Erst in den letzten Jahren beginnt der therapeutische Nihilismus bei Hirnschlägen einem Suchen nach wirksamen Behandlungen Platz zu machen. Der Thrombolyse werden dabei gegenwärtig die grössten Erfolgschancen eingeräumt. Die vorliegende Meta-Analyse zeigt aber deutlich, dass wir von einer derartigen Behandlung, die sich für die Routine eignet, noch weit entfernt sind. So kann beispielsweise wenig darüber ausgesagt werden, welche Thrombolytika sich am besten eignen, wie lang das (wahrscheinlich kurze) Zeitfenster ist, in dem eine Behandlung erfolgversprechend ist, welche zusätzlichen therapeutischen Massnahmen (z. B. Plättchenhemmung) sinnvoll, nutzlos oder sogar gefährlich sind. Es existieren auch keine zuverlässigen Kriterien, die beim einzelnen Patienten die Erfolgschancen einer Thrombolyse abschätzen liessen. Dem Ruf der Autoren nach weiteren grossen Studien, in denen auch die verschiedenen möglichen Substanzen untereinander verglichen werden, kann nur beigestimmt werden.
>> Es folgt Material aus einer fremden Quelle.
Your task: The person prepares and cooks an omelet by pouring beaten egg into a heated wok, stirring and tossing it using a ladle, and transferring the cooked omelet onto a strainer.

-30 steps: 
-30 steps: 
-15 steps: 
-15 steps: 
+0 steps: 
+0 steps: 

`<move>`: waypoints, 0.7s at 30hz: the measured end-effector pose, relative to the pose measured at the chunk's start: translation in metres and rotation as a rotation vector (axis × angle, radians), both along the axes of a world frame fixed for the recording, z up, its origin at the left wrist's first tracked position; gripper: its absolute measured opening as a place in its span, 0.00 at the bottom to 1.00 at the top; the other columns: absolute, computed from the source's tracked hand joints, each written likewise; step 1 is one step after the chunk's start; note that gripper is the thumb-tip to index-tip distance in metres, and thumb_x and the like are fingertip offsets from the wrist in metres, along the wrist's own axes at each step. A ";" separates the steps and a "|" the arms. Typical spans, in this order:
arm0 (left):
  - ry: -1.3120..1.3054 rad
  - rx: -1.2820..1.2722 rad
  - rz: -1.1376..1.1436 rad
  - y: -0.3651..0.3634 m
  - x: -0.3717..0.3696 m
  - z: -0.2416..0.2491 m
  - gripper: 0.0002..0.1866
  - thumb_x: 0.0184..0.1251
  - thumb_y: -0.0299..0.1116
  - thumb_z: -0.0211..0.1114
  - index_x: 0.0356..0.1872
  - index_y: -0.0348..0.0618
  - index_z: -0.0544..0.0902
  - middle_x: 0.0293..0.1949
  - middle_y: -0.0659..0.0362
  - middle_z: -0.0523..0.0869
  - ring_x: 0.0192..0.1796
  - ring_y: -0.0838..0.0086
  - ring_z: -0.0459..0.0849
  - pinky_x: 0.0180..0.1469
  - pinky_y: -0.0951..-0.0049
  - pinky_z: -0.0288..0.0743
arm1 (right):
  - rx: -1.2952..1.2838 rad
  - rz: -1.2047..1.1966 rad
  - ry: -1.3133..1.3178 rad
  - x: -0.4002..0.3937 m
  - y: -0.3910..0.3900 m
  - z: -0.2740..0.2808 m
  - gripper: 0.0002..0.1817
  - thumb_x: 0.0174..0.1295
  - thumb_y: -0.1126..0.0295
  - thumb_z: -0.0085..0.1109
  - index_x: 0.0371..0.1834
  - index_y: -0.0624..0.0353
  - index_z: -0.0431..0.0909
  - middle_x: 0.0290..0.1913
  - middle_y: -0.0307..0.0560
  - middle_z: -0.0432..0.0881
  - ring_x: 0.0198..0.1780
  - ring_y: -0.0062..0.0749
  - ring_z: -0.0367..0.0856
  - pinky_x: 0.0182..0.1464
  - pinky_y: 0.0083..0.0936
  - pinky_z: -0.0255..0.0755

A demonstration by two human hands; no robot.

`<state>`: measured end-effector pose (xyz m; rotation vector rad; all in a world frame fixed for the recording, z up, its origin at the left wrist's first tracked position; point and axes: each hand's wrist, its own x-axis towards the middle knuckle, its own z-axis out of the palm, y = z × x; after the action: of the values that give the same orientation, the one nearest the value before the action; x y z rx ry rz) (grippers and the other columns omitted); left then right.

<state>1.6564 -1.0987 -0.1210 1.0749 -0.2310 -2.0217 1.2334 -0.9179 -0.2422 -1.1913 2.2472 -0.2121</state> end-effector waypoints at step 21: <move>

Ärzte und Publikum müssen sensibilisiert werden, damit die Patienten ohne Zeitverlust hospitalisiert werden. Das Nutzen-Risikoverhältnis muss noch stark verbessert werden. Bevor die Thrombolyse als Routinebehandlung empfohlen werden kann, muss insbesondere das Risiko, dass ein Patient, welcher sich spontan erholen könnte, als Folge der Behandlung eine intrazerebrale Blutung erleidet, auf ein Minimum reduziert werden.